Being a fisherman I have caught many Ono (wahoo), when we catch them we use a bat and hit them right above the eyes in the area of the brain to stun them, because they have very sharp teeth and it's the only way we can bring them into the boat safely. After they're stunned I can then manage them into the cooler safely without worry of getting bit. Someone had done the same to the shark.
I swam with the shark for quite some time taking photographs; I wanted to document this tragedy. Colin had jumped in to check out the shark for a while.
Then wanted to have his son Cameron see what had happened. They were able to get a good look at the shark as it passed by the boat.
I continued shooting photos and the shark would dive and swim straight up to the surface over and over again. I had noticed also that this was a female, she didn’t have the tell tale claspers (sex organs) that the males have protruding out from the anal fins. She would roll onto her back, then right herself, and then swim on her side with her pectoral fin sticking out of the water.
When she would get close to me on her right side I could see that her eye would lock onto me and stay trained on me as she passed by. When I would approach her left side I could see that the eye was damaged on the inside of her head because she didn’t have much control of it. She never once made an aggressive move towards me, I believe because she was so disoriented, but I was always aware that she could snap at me out of fear when I would get really close to shoot a photo.
It was very disheartening to watch her without being able to help or completely end her life. This majestic animal was condemned to die a slow and painful death for doing the only thing she knew how to do, survive. I shot over four hundred photos of her, when I was processing the photos I could look closer at the wound in her jaw and I believe that it was a gunshot. I don’t believe that it was a Cookie Cutter Shark because the meat of the wound was bulging out like an explosion not a neat and clean cut the Cookie Cutter Sharks make.
The bulge on the top right side of her head would be consistent with a shot going from the bottom left to the top right as if she had been flipped upside down and shot. It's unfortunate that this shark was killed for doing what it has has been designed to do for millions of years, which is to consume the weak and injured fish.
Whether it was an irate Ahi fisherman that killed the shark for taking his tuna, or someone else, failing to kill the shark and leaving her to swim for days before dying is completely unjustified and would be condemned by any respectable fisherman. This was an unnecessary killing.
These animals are the keystone species in the ocean, the lions, tigers and wolves of the sea. It's estimated there are over 100 million sharks killed each year just for their fins, that's 11,000 sharks per hour. Over 1/3 of all sharks are endangered, and it's not due to taking over their territory like land based animals, it's simply because they're being slaughtered.

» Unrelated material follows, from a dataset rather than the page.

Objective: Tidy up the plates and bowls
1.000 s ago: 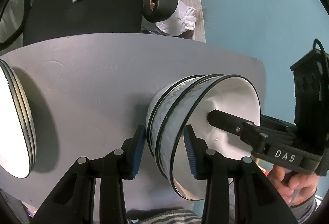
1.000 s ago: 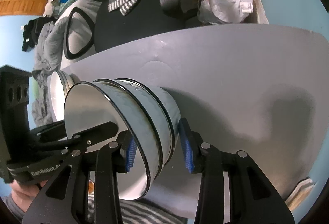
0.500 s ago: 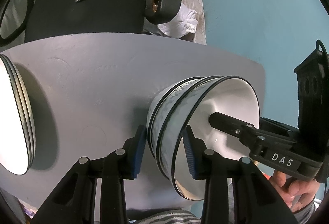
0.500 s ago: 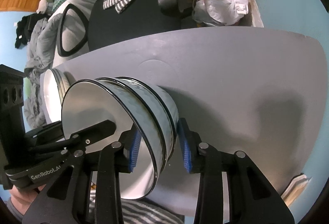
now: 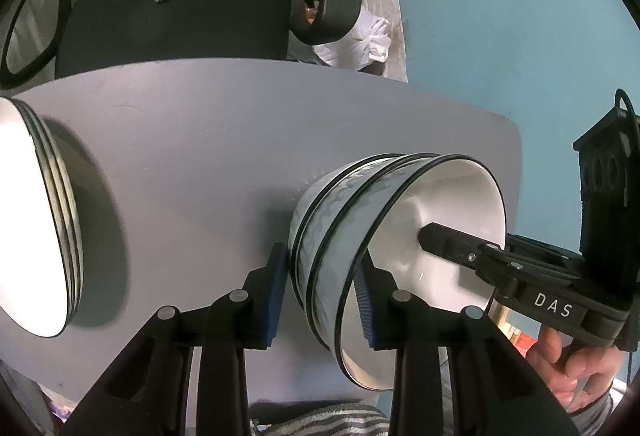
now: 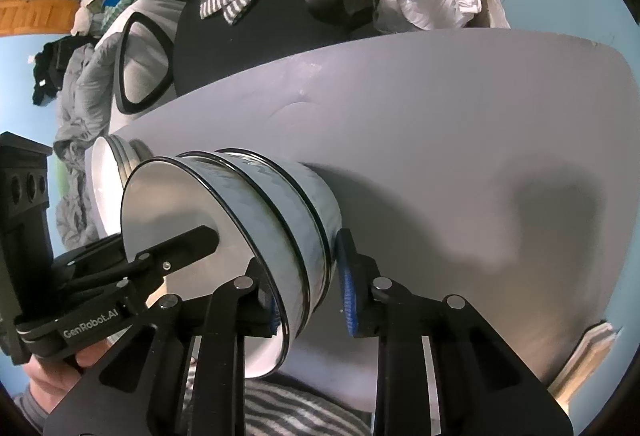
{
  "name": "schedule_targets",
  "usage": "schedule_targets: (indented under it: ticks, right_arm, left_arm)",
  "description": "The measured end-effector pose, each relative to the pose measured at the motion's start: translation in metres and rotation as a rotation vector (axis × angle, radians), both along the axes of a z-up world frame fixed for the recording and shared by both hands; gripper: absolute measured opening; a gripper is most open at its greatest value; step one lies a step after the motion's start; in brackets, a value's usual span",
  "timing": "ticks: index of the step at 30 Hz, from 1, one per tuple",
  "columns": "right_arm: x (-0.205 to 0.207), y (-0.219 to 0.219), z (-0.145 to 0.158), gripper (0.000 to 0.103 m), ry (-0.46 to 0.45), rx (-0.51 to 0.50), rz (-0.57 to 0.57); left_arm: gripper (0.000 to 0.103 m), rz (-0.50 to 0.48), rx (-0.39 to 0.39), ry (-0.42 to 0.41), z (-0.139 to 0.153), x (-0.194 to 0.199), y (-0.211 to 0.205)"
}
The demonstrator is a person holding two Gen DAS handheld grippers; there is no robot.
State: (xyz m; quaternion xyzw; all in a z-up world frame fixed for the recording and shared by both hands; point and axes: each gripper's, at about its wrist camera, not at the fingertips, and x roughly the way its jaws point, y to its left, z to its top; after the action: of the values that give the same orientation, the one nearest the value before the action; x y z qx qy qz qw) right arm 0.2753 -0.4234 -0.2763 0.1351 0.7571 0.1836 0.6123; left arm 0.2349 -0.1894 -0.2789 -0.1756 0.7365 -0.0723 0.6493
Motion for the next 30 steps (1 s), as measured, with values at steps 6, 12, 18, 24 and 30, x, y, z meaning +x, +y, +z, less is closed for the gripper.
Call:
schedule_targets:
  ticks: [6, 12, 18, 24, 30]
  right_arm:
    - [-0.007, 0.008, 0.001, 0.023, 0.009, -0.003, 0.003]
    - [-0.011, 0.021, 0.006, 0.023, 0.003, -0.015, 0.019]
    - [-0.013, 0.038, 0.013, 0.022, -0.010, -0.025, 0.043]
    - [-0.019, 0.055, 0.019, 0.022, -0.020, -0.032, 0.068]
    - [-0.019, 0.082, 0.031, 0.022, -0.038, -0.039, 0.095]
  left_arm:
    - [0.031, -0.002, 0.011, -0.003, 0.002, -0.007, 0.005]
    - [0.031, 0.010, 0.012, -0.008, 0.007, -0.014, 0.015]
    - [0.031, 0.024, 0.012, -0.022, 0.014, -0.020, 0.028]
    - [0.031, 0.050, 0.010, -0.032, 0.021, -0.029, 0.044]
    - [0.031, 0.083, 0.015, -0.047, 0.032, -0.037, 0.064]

As a lifelong fisherman and spearfisherman I love to catch fish, but I have a deep respect for the magnificent creatures that inhabit the oceans, both big and small, and I choose my fish responsibly.
We all need to do a better job at protecting the precious marine environment. Simply killing a shark because it choose to seek out a meal makes no sense, it could have easily been cut free, and since since it was a mature breeding female it won't be creating any more baby sharks. I hope that some day there will be a shift in thinking towards these animals and we can co-exist and not fear them.